Got some song and user log activity data from a Music Streaming app and wanted to understand what songs users are listening to. Currently there is no easy way to query the data, because the data is in JSON logs.
So, time to use data engineer skills to create a Postgres database with tables designed to optimize queries on song play analysis.

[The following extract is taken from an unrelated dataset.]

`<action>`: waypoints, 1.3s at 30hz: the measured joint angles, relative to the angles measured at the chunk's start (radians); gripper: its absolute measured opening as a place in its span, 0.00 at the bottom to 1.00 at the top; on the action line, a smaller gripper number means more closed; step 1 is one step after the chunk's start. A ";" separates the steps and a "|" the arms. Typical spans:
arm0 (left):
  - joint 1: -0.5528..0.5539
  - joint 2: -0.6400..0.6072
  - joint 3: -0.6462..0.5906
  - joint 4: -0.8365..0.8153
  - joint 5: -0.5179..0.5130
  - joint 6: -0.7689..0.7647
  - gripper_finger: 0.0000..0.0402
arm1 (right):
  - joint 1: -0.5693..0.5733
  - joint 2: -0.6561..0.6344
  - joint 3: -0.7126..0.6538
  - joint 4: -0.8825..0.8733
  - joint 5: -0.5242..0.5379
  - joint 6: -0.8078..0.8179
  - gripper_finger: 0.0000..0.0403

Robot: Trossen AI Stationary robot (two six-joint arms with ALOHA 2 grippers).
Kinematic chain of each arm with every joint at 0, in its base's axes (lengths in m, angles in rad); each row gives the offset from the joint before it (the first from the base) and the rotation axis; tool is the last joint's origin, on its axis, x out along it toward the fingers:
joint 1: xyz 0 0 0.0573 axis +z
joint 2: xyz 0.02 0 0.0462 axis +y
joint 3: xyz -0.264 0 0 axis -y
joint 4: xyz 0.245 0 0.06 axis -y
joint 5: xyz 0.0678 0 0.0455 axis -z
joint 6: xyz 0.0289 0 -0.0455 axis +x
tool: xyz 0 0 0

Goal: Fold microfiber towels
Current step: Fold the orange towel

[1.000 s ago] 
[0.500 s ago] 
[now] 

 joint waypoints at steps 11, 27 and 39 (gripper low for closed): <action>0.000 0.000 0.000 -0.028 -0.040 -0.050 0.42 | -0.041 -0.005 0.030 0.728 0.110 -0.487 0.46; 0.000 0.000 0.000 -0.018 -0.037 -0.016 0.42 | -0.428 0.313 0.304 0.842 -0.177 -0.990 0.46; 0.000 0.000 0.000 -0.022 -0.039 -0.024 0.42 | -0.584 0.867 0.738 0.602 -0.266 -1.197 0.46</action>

I have defined fact and dimension tables for a star schema for a particular analytic focus, and developed an ETL pipeline that transfers data from files in two local directories into these tables in Postgres using Python and SQL.
-
create_tables.py and sql_queries.py are used to creates tables, select, insert rows within a Postgresql database named 'sparkifydb'
-
The database has been created using a 'star schema' with fact and dimension tables, to allow analysis of user's 'song plays' on the app
-
Two collections of JSON log files are the data sources for the database: 'song data' and 'log_data'
-
Comprised of event data from the log_data JSON files, where the 'page' is equal to 'NextSong' - indicating that the user is playing songs via the app - other values for 'page' are excluded from the table
-
Table is created by combining the log_data and song_data JSON logs (artist_id and song_id columns are from the songs and artists tables which is created using song_data)
Table schema
songplay_id SERIAL PRIMARY KEY
start_time TIME
user_id INTEGER
level TEXT
song_id TEXT
artist_id TEXT
session_id INTEGER
location TEXT
user_agent TEXT
- Created with data from the log_data JSON files
Table schema
user_id INTEGER PRIMARY KEY
first_name TEXT
last_name TEXT
gender TEXT
level TEXT
- Created with data from the song_data JSON files
Table schema
song_id TEXT PRIMARY KEY
title TEXT
artist_id TEXT
year INTEGER
duration FLOAT
- Created with data from the song_data JSON files
Table schema
artist_id TEXT PRIMARY KEY
name TEXT
location TEXT
latitude FLOAT
longitude FLOAT
-
Created with data from the log_data JSON files
-
The table features the timestamp of each song play broken down into individual units of time in columns
Table schema
time TIMESTAMP
hour INT
day INT
week INT
month INT
year INT
weekday INT